The orange mass could symbolize anything. Old world philosophy. Capital. The burden of consumption. The convergence of real and hyper-real; televised performance and political theatre. Empire. Trump’s fading hair and spray tan.
The All-American pulls the mass through the gallery and outside into the rain. Others from the audience connect themselves to the web. Walk aimlessly connected to the web into the rain. Follow the performance until they are drenched.
The Trump effect. The bells and whistles, slurs and actions that trigger mass passive subconscious acceptance and agreement. Groupthink. Scary shit.
Trump is as over-the-top as the All-American Baker-Tarpaga performs. Just as empty. Her performance reminds us that blindly following shiny distraction is unwise. That Trump’s supporters will follow him blindly into the acid rain of nuclear war. They will cheer him as he invites other nations to hack the identities of American citizens. They will celebrate him and his insane mediocrity for as long as they are entertained by it. Cue the “Proud to be American” soundtrack.
Trump is a sticky orange mass, a tricky slippery distraction tool, pulling all of us outside of ourselves. The world does not function like a reality television show. Lives are being lost. Murderers are not being prosecuted. A corrupt celebrity is running for one of the highest positions in the land. Shit is real. I appreciate when artists can clearly reiterate those realities, in the hopes that we will see and act. Learn that buying into illusions will not secure your future, the future of your families, the planet.
Labbodies: Baltimore Borders A Performance Art Review was inspiring, but no amount of eloquence can fully capture the energy of a live performance. When fourth walls shatter, you are forced to tune in, to take in the actions happening before you.
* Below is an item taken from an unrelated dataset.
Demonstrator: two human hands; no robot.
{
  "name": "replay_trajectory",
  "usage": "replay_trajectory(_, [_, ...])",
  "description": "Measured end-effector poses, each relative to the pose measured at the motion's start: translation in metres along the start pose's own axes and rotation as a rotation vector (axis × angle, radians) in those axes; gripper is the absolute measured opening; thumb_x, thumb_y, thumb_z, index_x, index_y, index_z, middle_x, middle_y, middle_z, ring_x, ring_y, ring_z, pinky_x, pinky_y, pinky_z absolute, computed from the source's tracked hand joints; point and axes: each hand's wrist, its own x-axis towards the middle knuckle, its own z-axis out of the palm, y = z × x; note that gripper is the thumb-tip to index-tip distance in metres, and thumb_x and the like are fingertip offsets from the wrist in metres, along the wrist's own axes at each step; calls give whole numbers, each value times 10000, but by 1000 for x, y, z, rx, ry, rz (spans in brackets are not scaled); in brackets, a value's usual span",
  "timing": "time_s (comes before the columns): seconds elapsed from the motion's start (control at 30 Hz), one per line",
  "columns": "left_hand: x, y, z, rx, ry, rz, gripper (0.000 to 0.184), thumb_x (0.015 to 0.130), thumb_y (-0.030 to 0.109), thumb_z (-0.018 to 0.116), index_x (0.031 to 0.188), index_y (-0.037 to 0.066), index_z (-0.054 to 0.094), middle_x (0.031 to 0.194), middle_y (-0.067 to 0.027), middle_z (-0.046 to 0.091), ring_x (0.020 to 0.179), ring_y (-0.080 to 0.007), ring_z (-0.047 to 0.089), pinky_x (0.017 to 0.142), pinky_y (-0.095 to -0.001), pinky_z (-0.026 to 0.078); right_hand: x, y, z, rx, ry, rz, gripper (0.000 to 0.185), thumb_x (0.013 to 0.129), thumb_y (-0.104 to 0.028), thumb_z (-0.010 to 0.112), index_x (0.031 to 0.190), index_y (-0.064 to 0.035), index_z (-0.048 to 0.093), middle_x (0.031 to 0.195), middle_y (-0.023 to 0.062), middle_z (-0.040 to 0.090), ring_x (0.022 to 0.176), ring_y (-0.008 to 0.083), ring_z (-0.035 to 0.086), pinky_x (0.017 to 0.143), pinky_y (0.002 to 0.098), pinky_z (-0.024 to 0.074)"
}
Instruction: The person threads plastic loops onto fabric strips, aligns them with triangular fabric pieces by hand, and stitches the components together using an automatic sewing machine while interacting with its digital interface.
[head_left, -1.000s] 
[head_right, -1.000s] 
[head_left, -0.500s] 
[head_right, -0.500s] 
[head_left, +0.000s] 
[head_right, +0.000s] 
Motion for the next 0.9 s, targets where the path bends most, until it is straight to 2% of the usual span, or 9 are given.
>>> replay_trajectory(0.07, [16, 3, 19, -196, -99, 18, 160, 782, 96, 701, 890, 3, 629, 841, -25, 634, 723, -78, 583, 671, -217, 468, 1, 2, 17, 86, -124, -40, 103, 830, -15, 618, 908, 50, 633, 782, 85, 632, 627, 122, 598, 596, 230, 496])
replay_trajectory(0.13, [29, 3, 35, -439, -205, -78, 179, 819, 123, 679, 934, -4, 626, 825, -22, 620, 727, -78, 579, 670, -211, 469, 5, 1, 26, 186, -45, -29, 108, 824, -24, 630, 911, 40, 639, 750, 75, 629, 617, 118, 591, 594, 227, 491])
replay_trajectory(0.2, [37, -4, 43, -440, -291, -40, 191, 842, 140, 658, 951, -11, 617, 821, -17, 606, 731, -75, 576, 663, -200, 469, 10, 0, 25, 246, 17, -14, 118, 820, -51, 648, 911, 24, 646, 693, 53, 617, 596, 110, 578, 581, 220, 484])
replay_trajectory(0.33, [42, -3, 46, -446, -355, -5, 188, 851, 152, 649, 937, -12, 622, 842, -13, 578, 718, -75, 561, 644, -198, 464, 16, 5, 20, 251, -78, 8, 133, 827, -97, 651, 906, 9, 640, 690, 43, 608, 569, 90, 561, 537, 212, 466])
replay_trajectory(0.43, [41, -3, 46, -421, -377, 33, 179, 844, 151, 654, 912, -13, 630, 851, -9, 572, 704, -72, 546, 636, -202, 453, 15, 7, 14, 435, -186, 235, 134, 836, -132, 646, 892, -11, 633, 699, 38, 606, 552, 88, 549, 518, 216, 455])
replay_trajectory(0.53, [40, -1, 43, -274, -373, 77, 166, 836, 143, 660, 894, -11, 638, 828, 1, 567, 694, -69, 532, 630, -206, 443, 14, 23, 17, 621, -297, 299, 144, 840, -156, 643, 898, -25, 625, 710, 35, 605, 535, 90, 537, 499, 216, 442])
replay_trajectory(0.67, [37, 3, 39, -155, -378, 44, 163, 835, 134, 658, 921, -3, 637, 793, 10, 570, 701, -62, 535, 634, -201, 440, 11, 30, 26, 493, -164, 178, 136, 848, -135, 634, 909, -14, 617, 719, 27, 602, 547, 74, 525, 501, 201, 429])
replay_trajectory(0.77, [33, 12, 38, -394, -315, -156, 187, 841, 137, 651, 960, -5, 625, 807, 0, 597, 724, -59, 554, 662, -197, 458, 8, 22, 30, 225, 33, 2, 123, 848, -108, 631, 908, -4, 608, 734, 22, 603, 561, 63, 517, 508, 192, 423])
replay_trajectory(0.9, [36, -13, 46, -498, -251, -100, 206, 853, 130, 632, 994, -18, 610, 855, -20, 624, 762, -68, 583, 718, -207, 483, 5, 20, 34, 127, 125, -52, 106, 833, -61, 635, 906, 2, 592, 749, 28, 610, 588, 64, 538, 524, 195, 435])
It is in those moments of observation and interaction that a performance breathes. When it’s really good, it feeds you. It could have been horrible cramming that many performers into four nights. Labbodies managed to curate an exceptional show.
By the fourth night I felt a satisfying exhaustion from observing the enormity of it all. I wished that I was able to attend Thursday’s performances and I’m still processing much of what I saw: the beauty of it, the way the disturbing stayed with me. I had no words for much of what I witnessed, so I sat in silent awe. Great performances will leave you stuck.
Author Angela N. Carroll is an artist-archivist; a purveyor and investigator of contemporary culture.
Labbodies: Performance Review 2016 happened Wednesday, July 27th – Saturday July 30 in Baltimore’s Spacecamp.